For my exhibition work lately, I’ve been using black India ink to paint, giving the felt-tip pens a rest. I like to have a change of scene occasionally and reach a diverse audience.

Has it been a bumpy ride?

Obstacles did arise that I would never have expected. I prefer to talk about the positive things but this choice of career is not an easy ride. It has been a huge learning experience, with constant ups and downs. You need to have a business mind and a good lawyer. I deal with contracts that are so complex – and they don’t prepare you for that side of things in art school (well, not at my art school).

What advice would you give to someone starting out?

It would be to learn as much about business as possible. Even if it sounds boring, you need to learn about it or become really good friends with your lawyer, like I’ve done. Don’t rely on an agent, as they can miss bits in a contract that are crucial to your career. Always read the contract yourself and with your lawyer, and question anything that doesn’t seem right because later down the line you could get stuck otherwise – I’ve been there, I know.

Your luckiest break?

Meeting my publishers Pocko Editions at my solo show in Euforia (a boutique in Notting Hill) in December 2000. They encouraged me to write and illustrate over 100 drawings which became my first book, He Said She Said. This led on to work with Topshop, who commissioned me to do their shoe boxes in the same style.

Is the US market different from the UK?

I guess the USA is a bit more conservative than Europe. I’ve only recently got a US agent and America is a market I’d like to explore. Several years ago, I was told that my books were too edgy for New York, which seemed quite funny considering I was educated there and it’s known for being an edgy city. My books did end up being distributed in some bookstores in NY and across the USA, but I had to edit out some of the contents first.
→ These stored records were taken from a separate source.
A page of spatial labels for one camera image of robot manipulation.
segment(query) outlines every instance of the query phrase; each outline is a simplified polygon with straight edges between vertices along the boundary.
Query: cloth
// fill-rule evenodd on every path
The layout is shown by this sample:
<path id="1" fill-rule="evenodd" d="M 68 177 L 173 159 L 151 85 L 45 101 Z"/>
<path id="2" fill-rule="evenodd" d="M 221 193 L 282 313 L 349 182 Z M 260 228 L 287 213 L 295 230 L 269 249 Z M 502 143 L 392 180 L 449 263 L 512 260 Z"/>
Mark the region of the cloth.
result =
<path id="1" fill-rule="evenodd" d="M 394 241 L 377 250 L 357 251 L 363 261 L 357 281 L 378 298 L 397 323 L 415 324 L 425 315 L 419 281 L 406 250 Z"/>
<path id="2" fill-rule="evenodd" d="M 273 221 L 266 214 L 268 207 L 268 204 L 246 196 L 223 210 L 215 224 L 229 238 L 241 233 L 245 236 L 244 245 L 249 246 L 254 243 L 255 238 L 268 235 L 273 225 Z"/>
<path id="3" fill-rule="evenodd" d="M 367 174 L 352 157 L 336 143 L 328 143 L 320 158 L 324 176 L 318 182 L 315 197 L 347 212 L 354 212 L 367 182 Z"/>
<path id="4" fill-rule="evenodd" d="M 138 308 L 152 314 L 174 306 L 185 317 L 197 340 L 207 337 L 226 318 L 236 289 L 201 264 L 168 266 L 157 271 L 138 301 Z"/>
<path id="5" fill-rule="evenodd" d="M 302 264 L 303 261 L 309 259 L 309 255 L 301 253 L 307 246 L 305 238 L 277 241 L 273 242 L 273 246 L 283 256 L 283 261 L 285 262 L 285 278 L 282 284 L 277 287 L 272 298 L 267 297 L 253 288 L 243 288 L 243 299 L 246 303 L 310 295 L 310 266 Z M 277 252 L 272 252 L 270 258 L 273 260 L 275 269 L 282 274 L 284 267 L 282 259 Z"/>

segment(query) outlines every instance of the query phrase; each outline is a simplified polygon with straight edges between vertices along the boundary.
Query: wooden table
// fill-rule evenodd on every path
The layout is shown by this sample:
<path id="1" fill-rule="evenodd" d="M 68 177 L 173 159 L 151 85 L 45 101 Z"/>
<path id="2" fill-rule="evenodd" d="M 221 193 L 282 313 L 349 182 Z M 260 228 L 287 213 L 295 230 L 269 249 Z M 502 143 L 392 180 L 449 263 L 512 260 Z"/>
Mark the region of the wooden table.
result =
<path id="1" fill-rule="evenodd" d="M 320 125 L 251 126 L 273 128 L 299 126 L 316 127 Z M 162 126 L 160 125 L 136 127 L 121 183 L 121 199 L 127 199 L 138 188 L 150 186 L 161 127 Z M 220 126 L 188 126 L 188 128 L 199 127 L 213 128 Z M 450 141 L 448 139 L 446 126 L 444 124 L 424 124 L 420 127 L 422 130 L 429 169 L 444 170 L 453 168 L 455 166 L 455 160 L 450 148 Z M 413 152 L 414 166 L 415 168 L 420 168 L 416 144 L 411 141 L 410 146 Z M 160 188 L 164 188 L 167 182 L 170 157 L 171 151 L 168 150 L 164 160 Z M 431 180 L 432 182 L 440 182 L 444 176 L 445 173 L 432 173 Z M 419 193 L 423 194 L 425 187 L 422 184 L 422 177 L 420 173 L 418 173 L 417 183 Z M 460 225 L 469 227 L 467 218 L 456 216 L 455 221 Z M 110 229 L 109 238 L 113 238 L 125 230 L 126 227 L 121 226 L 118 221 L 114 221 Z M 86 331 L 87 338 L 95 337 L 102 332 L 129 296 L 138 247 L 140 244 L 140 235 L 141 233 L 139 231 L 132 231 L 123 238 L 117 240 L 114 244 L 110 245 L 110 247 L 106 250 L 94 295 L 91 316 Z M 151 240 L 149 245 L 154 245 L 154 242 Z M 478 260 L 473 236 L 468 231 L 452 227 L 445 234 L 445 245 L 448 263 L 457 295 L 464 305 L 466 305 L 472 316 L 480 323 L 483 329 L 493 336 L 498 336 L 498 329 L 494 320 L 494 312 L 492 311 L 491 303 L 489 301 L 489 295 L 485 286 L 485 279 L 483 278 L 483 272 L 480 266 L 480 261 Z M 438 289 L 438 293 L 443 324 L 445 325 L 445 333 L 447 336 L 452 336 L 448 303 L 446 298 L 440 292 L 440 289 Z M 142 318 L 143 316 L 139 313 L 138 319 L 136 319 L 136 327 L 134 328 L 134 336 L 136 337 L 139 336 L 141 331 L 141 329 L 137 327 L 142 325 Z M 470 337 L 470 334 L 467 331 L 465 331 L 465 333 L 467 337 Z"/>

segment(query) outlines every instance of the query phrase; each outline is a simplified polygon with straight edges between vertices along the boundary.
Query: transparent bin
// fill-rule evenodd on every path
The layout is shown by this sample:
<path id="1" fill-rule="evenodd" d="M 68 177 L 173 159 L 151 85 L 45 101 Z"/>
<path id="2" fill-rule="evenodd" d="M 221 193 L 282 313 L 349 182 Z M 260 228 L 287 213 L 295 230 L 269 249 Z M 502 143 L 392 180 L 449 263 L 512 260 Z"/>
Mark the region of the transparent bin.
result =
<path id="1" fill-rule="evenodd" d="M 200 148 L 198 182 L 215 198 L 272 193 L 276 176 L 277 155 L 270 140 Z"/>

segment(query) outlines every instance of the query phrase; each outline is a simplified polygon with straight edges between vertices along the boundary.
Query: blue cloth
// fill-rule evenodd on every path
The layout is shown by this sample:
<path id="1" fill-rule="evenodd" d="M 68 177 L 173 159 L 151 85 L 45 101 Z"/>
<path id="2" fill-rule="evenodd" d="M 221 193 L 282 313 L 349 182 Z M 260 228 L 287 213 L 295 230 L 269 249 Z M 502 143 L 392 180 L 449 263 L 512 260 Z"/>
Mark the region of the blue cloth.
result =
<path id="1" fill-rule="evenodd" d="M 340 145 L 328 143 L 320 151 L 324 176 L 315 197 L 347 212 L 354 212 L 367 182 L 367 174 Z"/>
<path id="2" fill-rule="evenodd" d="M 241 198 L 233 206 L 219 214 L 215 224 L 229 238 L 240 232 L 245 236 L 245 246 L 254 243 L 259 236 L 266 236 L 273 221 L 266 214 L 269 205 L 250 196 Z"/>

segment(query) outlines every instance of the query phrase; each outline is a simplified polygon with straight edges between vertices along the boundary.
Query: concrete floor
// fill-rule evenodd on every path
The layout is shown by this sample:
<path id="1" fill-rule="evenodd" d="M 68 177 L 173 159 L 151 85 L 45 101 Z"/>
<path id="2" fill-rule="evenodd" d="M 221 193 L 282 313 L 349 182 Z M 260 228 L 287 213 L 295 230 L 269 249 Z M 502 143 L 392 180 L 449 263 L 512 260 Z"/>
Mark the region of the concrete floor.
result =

New Yorkers are tough, they can be quite blunt and that’s hard, especially as I’m relatively unknown there. They have a ‘too cool for school’ vibe and that’s intimidating. I’m based in London, and people are familiar with my work here; they are respectful of what I do – I appreciate that and never take any of my success for granted.

Where’s your favourite location to find inspiration?

I went to Mexico last year and absolutely loved it. I found the bright colours very inspiring. I especially enjoyed going to the Frida Kahlo house, which is kept as a museum. She had great style.